● **Exercise data**

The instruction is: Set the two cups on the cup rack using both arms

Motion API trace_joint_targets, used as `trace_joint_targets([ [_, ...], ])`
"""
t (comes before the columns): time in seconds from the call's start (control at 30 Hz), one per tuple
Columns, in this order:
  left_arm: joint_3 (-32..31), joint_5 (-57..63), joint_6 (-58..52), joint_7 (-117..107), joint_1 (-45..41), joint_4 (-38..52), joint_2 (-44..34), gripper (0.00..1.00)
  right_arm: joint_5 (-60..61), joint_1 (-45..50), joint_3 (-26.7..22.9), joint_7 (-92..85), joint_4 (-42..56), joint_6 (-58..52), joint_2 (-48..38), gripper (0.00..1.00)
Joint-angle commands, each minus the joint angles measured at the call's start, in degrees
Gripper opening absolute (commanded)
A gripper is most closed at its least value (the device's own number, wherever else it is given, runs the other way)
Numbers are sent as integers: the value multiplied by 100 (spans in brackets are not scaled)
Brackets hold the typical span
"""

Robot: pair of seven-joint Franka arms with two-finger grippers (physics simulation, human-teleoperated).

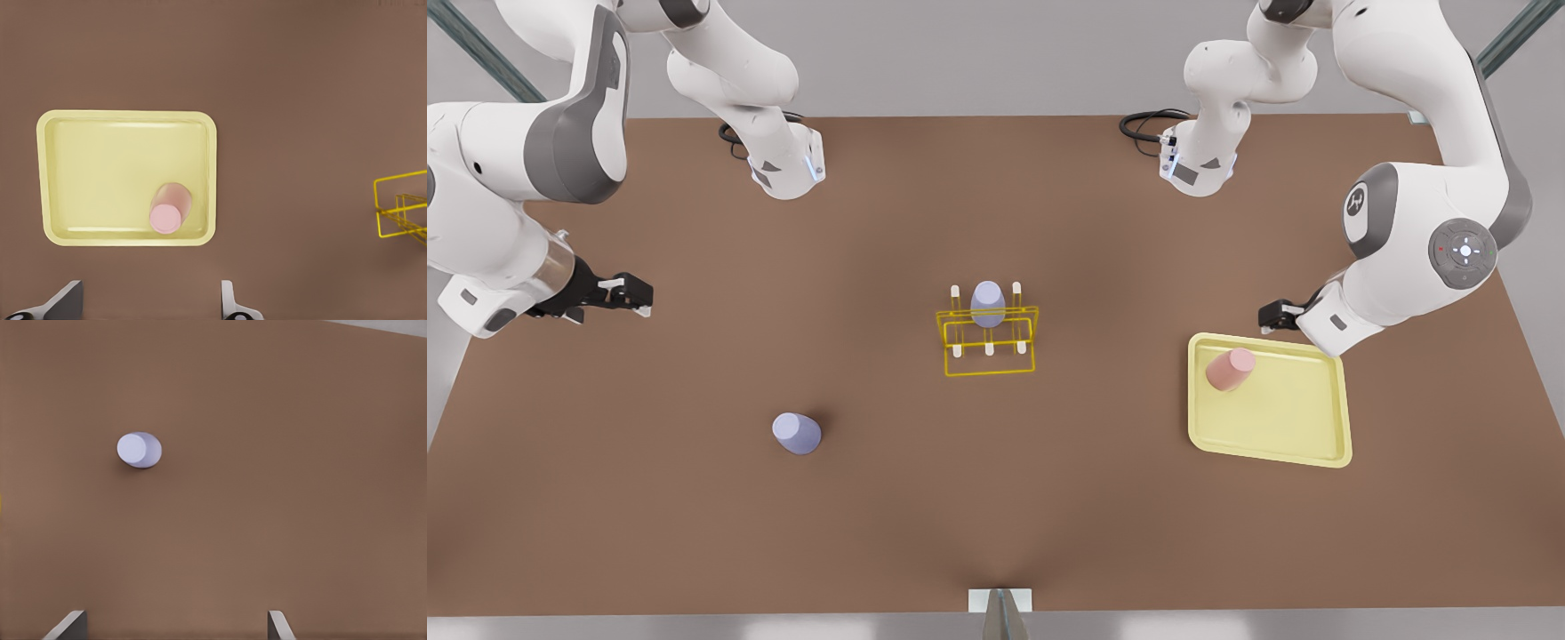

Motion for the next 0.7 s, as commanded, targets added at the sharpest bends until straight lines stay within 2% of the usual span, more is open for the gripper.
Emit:
trace_joint_targets([
  [0.0,0,2,28,-181,0,2,-6,100,6,4,2,-92,1,-5,-7,100],
  [0.07,0,-7,36,-190,0,-50,3,100,-11,31,11,-83,10,-5,37,100],
  [0.1,0,-15,518,-190,-17,-594,-15,100,-47,66,19,-83,36,91,239,100],
  [0.13,0,-15,1625,-190,-70,-1421,-24,100,-99,312,19,-153,71,302,634,100],
  [0.23,-9,11,3673,-103,-96,-2678,20,100,-99,637,19,-101,89,1031,1531,100],
  [0.3,-9,11,4140,153,-61,-2819,178,100,-108,725,19,-92,54,1470,1821,100],
  [0.43,0,11,4361,153,158,-2925,442,100,-389,725,-16,233,-130,2745,2313,100],
  [0.57,0,11,4387,153,176,-3153,486,100,-539,752,-7,611,-1053,3720,2129,100],
  [0.67,0,11,4387,153,229,-3197,495,100,-495,778,-7,716,-1361,4213,2138,100],
])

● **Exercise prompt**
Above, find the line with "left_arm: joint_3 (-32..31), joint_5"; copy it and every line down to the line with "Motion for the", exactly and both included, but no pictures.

● **Output for this exercise**
  left_arm: joint_3 (-32..31), joint_5 (-57..63), joint_6 (-58..52), joint_7 (-117..107), joint_1 (-45..41), joint_4 (-38..52), joint_2 (-44..34), gripper (0.00..1.00)
  right_arm: joint_5 (-60..61), joint_1 (-45..50), joint_3 (-26.7..22.9), joint_7 (-92..85), joint_4 (-42..56), joint_6 (-58..52), joint_2 (-48..38), gripper (0.00..1.00)
Joint-angle commands, each minus the joint angles measured at the call's start, in degrees
Gripper opening absolute (commanded)
A gripper is most closed at its least value (the device's own number, wherever else it is given, runs the other way)
Numbers are sent as integers: the value multiplied by 100 (spans in brackets are not scaled)
Brackets hold the typical span
"""

Robot: pair of seven-joint Franka arms with two-finger grippers (physics simulation, human-teleoperated).


Motion for the next 0.7 s, as commanded, targets added at the sharpest bends until straight lines stay within 2% of the usual span, more is open for the gripper.

There's no more to the answer.